# Gaggia New Baby - Filter Holder



## Andy Blyth (Jan 1, 2011)

I've recently purchased a Gaggia New Baby and absolutely love it!!

My question is, the filter holder comes complete with a double pouring spout (sorry if that's not proper terminology), and the instruction manual seems to suggest that the double spout can be removed, but I can't get the thing to come off.

I don't want to force it in case I break it.

Can anyone confirm whether it is supposed to be removable from the filter holder?

Thanks

Andy


----------



## Eyedee (Sep 13, 2010)

Try warming the basket to expand the whole thing then dip the double spout in cold water which will have a shrinking effect, then try to unscrew. Single spouts are available from Coffee Hit.

Ian


----------



## Eyedee (Sep 13, 2010)

OOPs I must have still been asleep when i replied to this. Its the spout that needs to be kept warm so it will release from the portafilter. Expand the spout to make it bigger and contract the portafilter.


----------



## Glenn (Jun 14, 2008)

They should be able to be removed. Often a soak in Puly Caff or other machine cleaner will do the trick, to loosen any oils that are sticking it together.

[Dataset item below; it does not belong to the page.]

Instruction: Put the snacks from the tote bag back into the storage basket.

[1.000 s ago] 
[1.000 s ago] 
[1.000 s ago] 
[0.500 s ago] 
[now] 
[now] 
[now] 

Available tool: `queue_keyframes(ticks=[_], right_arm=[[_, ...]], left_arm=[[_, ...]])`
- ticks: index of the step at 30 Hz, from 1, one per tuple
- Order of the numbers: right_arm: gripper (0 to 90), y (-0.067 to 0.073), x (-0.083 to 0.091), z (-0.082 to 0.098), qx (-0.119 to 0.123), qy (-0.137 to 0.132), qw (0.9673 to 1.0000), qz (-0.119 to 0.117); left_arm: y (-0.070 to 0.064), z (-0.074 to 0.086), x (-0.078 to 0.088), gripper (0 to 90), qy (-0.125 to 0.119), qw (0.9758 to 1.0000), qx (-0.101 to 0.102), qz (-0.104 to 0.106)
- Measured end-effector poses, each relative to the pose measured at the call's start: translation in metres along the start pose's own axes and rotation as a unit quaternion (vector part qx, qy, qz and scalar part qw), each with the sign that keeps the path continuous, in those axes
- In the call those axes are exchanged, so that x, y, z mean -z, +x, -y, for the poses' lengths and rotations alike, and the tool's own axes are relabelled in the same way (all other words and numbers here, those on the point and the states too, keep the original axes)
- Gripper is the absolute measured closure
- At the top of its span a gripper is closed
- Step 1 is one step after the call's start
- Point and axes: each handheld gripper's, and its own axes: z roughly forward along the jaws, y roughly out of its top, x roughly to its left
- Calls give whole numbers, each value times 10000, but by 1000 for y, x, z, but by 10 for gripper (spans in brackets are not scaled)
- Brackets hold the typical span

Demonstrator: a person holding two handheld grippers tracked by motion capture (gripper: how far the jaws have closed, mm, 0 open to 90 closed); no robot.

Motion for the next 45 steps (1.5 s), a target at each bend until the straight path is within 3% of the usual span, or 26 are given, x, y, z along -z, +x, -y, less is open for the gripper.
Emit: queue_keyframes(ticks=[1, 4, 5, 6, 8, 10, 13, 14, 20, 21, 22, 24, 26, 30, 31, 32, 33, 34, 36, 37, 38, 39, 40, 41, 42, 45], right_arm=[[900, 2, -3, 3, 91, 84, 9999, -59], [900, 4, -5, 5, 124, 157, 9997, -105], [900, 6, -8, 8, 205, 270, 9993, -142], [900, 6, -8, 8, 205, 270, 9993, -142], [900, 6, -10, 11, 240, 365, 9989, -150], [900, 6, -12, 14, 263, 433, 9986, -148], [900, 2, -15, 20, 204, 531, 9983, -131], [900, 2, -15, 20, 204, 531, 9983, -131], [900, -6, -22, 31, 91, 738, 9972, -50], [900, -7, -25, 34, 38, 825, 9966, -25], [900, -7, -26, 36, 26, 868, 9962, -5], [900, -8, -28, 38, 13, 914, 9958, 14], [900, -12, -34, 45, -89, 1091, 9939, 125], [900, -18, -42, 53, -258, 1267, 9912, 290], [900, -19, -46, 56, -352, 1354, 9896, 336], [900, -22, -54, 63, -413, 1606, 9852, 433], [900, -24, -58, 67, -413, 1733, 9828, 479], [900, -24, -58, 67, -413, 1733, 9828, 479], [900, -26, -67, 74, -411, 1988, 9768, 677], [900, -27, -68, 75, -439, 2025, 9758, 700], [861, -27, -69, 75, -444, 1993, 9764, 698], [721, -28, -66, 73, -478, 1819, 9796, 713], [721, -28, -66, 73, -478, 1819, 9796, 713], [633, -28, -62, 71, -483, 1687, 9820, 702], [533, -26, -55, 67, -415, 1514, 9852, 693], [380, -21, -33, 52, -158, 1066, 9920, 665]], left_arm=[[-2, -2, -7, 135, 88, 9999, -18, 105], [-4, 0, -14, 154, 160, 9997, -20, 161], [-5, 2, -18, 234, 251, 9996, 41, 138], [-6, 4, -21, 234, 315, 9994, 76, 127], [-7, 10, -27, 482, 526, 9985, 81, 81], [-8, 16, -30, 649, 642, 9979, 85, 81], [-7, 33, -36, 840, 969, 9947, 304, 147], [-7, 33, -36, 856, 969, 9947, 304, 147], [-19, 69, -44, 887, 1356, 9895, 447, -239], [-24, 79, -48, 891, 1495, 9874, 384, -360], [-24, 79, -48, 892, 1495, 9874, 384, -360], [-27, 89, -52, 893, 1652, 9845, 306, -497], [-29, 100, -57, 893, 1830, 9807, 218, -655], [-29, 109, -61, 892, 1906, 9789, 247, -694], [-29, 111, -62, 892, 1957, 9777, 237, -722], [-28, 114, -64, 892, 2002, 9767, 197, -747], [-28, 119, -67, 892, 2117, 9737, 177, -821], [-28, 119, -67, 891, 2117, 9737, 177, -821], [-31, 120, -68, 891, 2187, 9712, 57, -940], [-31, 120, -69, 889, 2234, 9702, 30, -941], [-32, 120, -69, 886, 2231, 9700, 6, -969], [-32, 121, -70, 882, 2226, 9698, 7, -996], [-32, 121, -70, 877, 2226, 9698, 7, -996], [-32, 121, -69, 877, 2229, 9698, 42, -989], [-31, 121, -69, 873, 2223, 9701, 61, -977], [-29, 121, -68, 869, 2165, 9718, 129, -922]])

Hot water (as suggested) then grabbing it with a teatowel as it cools should also work

They can be stubborn to remove.


----------



## Andy Blyth (Jan 1, 2011)

Ok, thanks everyone. I'm trying the old hot and cold trick now. I'll let you know how it goes.


----------



## Andy Blyth (Jan 1, 2011)

Still can't get it off I'm afraid. Might try running some olive oil around it and leaving that to work it's magic.................

Well, that didn't work either. I'm starting to think it doesn't come off after all. Although I find the idea of that strange.

Can anyone confirm for definite if it is supposed to be removeable?


----------



## Greenpotterer (Nov 29, 2009)

Hi andy whats it made of brass? whats the age of it date should be stamped under the handle mines an 08 and unscrews

Gaz


----------



## Glenn (Jun 14, 2008)

Can you post a picture of the bottom of the portafilter?


----------



## Andy Blyth (Jan 1, 2011)

Gaz, it's chromed brass according to the Gaggia website, but I can't find a date on it.

Glenn, pics below.





































Any further help is very much appreciated.


----------



## Glenn (Jun 14, 2008)

Thanks for posting the images

Although it should unscrew, unless you need to use a single spout then I'd leave as is.

Soaking in cleaner will remove any oils and give it a really good rinse afterwards.


----------



## Greenpotterer (Nov 29, 2009)

The date is the little circle clock thingy by the handle looks like a 2010, good picture, try soaking in Puly Caff if you really need to remove it see Glenns post the are harder to tighten to the correct place once they're removed

Good luck

Gaz


----------